**Exercise**
Below are some records; output exactly the lines from the line with "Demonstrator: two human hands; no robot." to the line with "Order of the", both ends kept, and nothing more.

[Input data]

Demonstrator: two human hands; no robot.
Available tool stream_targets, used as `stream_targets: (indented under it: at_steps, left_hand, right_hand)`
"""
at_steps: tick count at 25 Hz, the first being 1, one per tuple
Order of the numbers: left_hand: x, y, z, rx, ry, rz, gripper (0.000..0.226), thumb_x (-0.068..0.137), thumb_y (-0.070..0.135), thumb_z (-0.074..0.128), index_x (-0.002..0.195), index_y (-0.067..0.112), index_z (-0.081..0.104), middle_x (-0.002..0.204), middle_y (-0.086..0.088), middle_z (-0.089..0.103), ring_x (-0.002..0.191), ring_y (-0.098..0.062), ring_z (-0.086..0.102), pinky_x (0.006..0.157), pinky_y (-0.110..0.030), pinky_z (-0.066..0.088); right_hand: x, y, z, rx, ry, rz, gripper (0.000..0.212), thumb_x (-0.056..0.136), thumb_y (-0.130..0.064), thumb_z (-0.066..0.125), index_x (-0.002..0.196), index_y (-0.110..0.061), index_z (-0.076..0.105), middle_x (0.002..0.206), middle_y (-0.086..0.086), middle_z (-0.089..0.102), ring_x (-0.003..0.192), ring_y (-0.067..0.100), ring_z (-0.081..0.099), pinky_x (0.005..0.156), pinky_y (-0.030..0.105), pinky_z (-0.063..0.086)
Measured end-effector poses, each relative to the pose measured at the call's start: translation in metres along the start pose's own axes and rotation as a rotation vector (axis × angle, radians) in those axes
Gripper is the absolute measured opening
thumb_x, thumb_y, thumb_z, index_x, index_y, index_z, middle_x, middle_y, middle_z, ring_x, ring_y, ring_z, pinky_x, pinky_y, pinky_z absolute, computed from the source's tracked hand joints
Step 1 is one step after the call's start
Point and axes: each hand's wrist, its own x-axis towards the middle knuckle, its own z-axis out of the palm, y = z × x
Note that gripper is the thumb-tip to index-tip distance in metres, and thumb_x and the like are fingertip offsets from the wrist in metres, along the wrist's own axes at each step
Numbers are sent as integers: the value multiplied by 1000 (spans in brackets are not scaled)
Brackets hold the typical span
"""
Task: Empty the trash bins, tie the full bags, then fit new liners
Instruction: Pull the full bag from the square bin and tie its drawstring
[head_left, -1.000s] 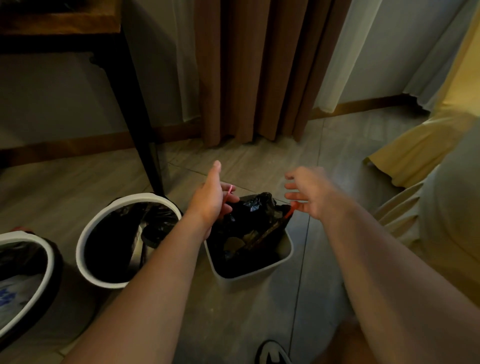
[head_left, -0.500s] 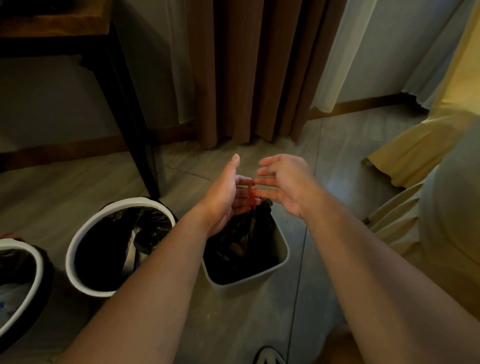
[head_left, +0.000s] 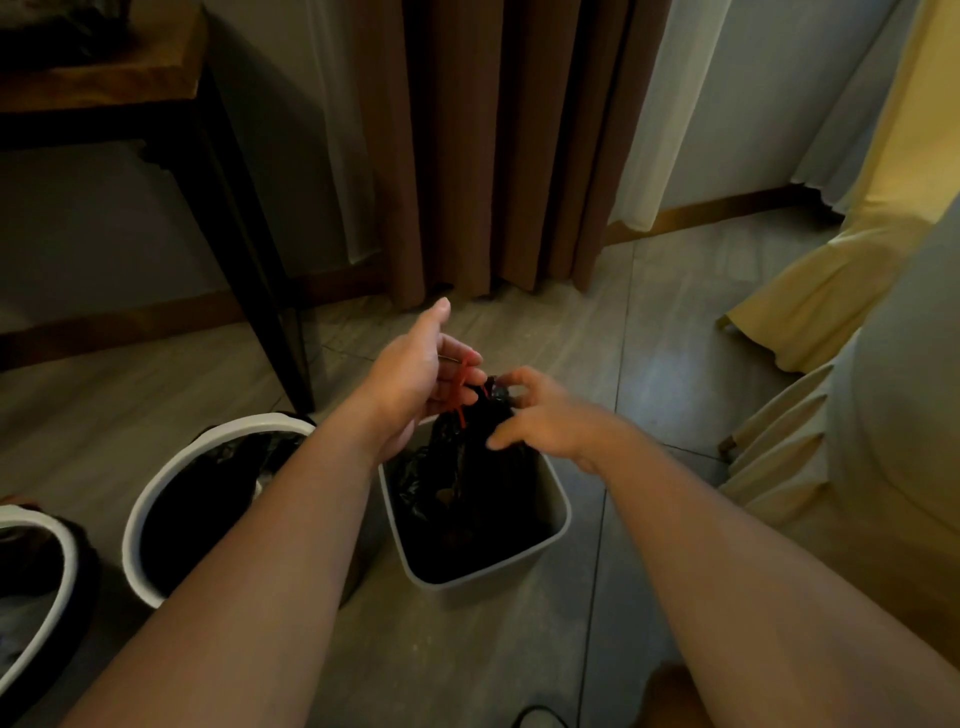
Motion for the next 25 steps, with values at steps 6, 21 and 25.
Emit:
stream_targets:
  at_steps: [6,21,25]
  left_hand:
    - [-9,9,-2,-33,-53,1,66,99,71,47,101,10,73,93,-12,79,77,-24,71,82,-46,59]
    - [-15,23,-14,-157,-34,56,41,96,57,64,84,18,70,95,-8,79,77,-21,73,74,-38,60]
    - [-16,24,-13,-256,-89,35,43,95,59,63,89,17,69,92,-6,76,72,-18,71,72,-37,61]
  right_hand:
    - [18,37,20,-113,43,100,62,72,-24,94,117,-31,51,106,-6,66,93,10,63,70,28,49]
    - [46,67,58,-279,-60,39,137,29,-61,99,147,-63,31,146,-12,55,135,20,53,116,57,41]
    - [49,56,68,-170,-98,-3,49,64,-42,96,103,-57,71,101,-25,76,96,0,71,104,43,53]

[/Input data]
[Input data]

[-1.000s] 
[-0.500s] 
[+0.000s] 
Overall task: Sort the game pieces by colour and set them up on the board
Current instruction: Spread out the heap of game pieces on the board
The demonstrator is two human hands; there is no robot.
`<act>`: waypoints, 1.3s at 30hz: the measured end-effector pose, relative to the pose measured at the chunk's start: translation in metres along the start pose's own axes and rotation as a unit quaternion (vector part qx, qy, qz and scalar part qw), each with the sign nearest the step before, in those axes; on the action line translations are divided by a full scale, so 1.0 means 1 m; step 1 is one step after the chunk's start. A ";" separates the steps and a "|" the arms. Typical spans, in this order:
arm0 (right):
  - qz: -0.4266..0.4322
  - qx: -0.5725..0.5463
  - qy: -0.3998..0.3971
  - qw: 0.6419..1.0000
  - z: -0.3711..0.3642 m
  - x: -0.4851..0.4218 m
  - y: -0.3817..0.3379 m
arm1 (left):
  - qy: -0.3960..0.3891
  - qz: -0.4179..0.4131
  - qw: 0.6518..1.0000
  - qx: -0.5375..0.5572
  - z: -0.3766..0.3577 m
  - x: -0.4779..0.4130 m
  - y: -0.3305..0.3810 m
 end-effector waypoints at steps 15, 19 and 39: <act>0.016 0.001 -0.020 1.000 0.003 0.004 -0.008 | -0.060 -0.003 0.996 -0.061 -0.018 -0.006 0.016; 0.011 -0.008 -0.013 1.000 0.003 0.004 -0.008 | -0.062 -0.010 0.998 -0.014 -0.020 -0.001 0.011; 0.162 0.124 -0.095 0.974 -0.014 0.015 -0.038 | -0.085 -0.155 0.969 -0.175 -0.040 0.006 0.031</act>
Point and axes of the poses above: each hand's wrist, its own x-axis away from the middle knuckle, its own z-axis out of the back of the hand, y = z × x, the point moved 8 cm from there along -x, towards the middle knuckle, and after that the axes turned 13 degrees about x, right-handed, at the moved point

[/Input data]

**Exercise answer**
Demonstrator: two human hands; no robot.
Available tool stream_targets, used as `stream_targets: (indented under it: at_steps, left_hand, right_hand)`
"""
at_steps: tick count at 25 Hz, the first being 1, one per tuple
Order of the numbers: left_hand: x, y, z, rx, ry, rz, gripper (0.000..0.226), thumb_x (-0.068..0.137), thumb_y (-0.070..0.135), thumb_z (-0.074..0.128), index_x (-0.002..0.195), index_y (-0.067..0.112), index_z (-0.081..0.104), middle_x (-0.002..0.204), middle_y (-0.086..0.088), middle_z (-0.089..0.103), ring_x (-0.002..0.191), ring_y (-0.098..0.062), ring_z (-0.086..0.102), pinky_x (0.006..0.157), pinky_y (-0.110..0.030), pinky_z (-0.066..0.088); right_hand: x, y, z, rx, ry, rz, gripper (0.000..0.212), thumb_x (-0.056..0.136), thumb_y (-0.130..0.064), thumb_z (-0.066..0.125), index_x (-0.002..0.196), index_y (-0.110..0.061), index_z (-0.076..0.105), middle_x (0.002..0.206), middle_y (-0.086..0.086), middle_z (-0.089..0.102), ring_x (-0.003..0.192), ring_y (-0.067..0.100), ring_z (-0.081..0.099), pinky_x (0.005..0.156), pinky_y (-0.030..0.105), pinky_z (-0.063..0.086)

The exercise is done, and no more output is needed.